While traditional equities face intense pressure, the crypto market is quietly forming textbook breakout patterns. This isn’t about chasing hype. It’s about identifying exhausted supply and taking advantage of clean, low-risk entry points using standard exchange-traded funds.


Geopolitical Weakness Is Real

After a deep dive through every sector — scanning the A-to-Z of businesses for clean setups — the results were painfully clear.

The S&P and the NASDAQ are struggling, weighed down by the war in Iran and the oil situation. Across traditional equities, there’s almost nothing clean out there.

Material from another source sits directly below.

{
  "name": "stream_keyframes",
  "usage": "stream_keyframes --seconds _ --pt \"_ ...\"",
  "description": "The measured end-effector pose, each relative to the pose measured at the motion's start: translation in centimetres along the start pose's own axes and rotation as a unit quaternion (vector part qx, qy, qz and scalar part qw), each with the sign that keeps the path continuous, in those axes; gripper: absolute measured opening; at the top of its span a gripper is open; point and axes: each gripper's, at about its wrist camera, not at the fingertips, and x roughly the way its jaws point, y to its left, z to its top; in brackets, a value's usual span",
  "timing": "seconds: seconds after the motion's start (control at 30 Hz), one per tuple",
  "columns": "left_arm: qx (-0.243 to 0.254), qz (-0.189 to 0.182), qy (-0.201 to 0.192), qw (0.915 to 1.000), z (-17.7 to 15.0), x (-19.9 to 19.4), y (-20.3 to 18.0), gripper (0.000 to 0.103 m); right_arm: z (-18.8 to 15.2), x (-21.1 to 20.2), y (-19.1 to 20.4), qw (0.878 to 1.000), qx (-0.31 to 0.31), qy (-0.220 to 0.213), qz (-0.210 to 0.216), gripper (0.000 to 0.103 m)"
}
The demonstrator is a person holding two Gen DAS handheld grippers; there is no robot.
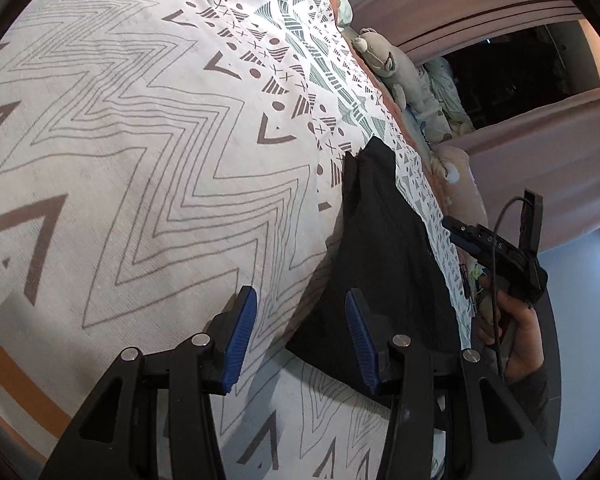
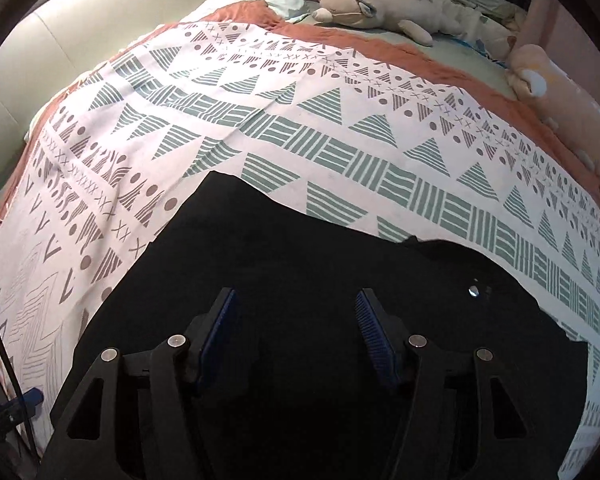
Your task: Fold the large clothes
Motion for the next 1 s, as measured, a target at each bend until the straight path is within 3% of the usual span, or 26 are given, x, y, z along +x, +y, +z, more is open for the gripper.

SPY (SPDR S&P 500 ETF Trust) daily candlestick chart showing recent downward price action from highs near $700 to approximately $671, with MA Ribbon overlay indicating bearish momentum
SPY daily chart showing S&P 500 weakness amid geopolitical concerns

But chaotic markets often hide isolated pockets of opportunity. And right now, exactly one area is showing strong signs of a rebound off the bottom.

Believe it or not — it’s crypto.

Why Crypto Is Ripe for a Rebound

Crypto has been overlooked and underperforming for the past year. The crowd lost interest. That’s exactly when you should start paying attention.

What’s forming right now is a clean shallowing pattern across multiple major digital assets. Cryptocurrencies generally all move together — it’s very rare to see one surging while another collapses. When the tide turns, it tends to lift the entire sector.

XRP looks pretty good. Solana looks good. But two specific assets are showing the best setups for immediate entry.

The Mechanics of Supply Exhaustion

Every good crypto reversal looks exactly the same. The goal is to confirm that supply is exhausted — that sellers have run out of ammunition and buyers are quietly taking control.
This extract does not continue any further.